With a self-directed IRA, you can invest your retirement plan in real estate with several significant advantages, enumerated below.
Delayed taxes on investment gains
When you invest in real estate outside of a retirement plan, you owe tax right away on your rental income. When you sell the property for a gain, you’ll also owe taxes on your gain even if you plan on reinvesting that money in other real estate investments. An IRA delays taxes on your real estate income as long as you keep the money in your retirement account. This can help you earn a higher after-tax-return on your real estate portfolio.
Tax-free growth through a Roth IRA
If you invest through a Roth IRA, your investment earnings are tax-free when you take a withdrawal after the age of 59 1/2. By investing in real estate with a Roth IRA, you will not have to pay taxes on your rental income, your capital appreciation, or your gains from selling a property. In exchange, you do not receive a tax deduction for your contributions into the Roth IRA like you would with a Traditional IRA. However, with a large real estate investment the tax-free growth offered on a Roth IRA may be a better incentive than the initial tax savings on a Traditional IRA because gains in a Traditional IRA are taxable when you start to make withdrawals during retirement.
Leveraged growth
When you invest in real estate, you do not have to pay off the entire purchase at once. You may choose to pay off a portion of the cost and then take out a mortgage for the rest. As such, you can leverage your money through borrowing to earn a higher return. For example, if you put down $100,000 to buy a $250,000 property, your rental income will be coming out of an asset worth $250,000. Even when you take into account the borrowing costs, your return should be higher than if you had just bought an asset worth $100,000– and even better, that higher return is growing tax deferred in your IRA.

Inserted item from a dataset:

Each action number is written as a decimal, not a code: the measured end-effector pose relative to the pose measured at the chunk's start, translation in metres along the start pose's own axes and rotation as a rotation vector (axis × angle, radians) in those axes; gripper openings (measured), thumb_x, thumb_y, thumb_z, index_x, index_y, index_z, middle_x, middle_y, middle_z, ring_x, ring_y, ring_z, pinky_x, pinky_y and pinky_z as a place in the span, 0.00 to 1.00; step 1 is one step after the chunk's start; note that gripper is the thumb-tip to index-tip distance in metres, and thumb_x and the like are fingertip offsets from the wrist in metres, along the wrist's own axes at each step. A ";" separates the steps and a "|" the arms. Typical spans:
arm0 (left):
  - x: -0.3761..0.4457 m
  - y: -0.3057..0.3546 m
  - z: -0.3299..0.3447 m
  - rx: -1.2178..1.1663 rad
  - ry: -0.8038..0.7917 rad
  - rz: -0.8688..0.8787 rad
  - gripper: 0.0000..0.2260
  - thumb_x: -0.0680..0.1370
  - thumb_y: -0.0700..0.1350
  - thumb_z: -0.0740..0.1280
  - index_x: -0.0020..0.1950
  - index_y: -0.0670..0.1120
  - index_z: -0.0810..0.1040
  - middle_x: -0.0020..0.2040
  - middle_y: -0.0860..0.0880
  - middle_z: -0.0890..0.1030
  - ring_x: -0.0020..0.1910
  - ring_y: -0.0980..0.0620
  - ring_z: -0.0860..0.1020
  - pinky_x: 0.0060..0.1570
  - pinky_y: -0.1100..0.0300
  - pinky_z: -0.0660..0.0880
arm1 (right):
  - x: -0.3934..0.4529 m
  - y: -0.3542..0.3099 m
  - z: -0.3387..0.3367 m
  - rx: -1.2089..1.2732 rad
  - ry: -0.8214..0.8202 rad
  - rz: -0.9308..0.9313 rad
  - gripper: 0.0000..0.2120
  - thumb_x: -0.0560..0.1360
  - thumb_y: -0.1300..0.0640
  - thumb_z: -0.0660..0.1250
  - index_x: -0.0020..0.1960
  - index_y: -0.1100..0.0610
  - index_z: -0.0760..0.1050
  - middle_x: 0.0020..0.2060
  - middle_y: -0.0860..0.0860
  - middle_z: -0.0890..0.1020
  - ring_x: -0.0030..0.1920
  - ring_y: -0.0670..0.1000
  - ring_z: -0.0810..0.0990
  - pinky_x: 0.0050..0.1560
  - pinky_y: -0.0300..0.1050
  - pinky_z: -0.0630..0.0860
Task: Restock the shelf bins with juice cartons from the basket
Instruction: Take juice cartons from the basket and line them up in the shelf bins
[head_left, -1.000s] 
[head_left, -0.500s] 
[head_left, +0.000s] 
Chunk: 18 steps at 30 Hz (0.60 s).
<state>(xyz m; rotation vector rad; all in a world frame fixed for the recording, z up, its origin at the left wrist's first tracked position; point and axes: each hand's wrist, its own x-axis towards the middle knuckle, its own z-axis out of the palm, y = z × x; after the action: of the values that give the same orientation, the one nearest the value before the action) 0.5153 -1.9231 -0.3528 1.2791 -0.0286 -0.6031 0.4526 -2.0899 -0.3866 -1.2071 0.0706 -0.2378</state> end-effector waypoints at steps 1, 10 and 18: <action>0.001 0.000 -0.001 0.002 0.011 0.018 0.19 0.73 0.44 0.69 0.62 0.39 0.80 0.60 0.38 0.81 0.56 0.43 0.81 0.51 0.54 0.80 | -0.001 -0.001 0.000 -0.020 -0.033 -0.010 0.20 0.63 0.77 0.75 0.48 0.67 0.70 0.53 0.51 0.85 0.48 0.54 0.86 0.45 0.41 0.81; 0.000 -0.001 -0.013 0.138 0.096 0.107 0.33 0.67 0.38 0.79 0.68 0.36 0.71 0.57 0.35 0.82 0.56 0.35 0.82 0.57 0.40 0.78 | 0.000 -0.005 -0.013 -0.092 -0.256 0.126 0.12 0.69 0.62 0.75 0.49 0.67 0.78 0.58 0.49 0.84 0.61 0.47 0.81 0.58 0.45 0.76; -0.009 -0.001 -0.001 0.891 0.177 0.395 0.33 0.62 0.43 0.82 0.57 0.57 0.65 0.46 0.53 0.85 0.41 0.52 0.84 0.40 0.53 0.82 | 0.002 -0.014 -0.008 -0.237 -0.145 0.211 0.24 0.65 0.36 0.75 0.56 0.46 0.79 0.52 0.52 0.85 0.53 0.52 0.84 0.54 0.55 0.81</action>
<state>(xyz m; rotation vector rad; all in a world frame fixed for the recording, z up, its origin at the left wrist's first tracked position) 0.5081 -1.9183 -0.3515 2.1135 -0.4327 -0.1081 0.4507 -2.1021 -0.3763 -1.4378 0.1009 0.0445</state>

Upon purchasing real estate with a mortgage in your IRA, the mortgage can’t be titled in your name; instead it must be titled in the name of your IRA. Furthermore, it must be a non-recourse loan which means the loan is only backed by the value of the real estate that it’s paying for. Therefore, if you default on the loan, the lender is able to seize the property, but your other assets or personal credit score won’t be affected. Thus, while a non-recourse loan may charge a higher interest rate than regular mortgages, it also enables you to better protect your finances.
Protection against inflation and market volatility
The real estate market tends to be more stable than the stock market, as the real estate market lacks the same daily volatility of stocks. As a result, many view investment in real estate as a less stressful and lower-risk opportunity to invest retirement savings. Furthermore, real estate returns historically outpace inflation, allowing your retirement spending power to grow.
Rental income
When you purchase real estate property, you can rent it out for steady rental income. This rental income can then be used to pay off the mortgage and other expenses on your investment property, meaning you just need to come up with the down payment. Any extra rental income can stay in your IRA, where it will grow tax-deferred, and can be used for future investments. When you retire, you may continue to receive rental income to supplement your other savings.
A chance to pay for your dream retirement home
Do you have a dream retirement home in mind? Then your IRA can help you finance that dream. By purchasing retirement property through an IRA, you can use the property’s rental income to pay off the mortgage, as the IRA tax savings will allow you to do so quickly and effectively. When you’re ready to retire, you can withdraw the property title from your IRA and then move into your new home.
If you wait until you are at least 59 ½ to take the property out of your IRA, you’ll avoid the 10% early withdrawal penalty. In addition, you can’t live on the property while it’s still owned by your IRA, as this can lead to tax problems; however, nothing’s stopping you from driving by and seeing your future home, knowing that it’s steadily being paid off with your rental income.
If you’re going to invest in real estate, why not invest with all the possible tax benefits? By using your IRA benefits to their fullest, you can make real estate a more effective part of your retirement plan.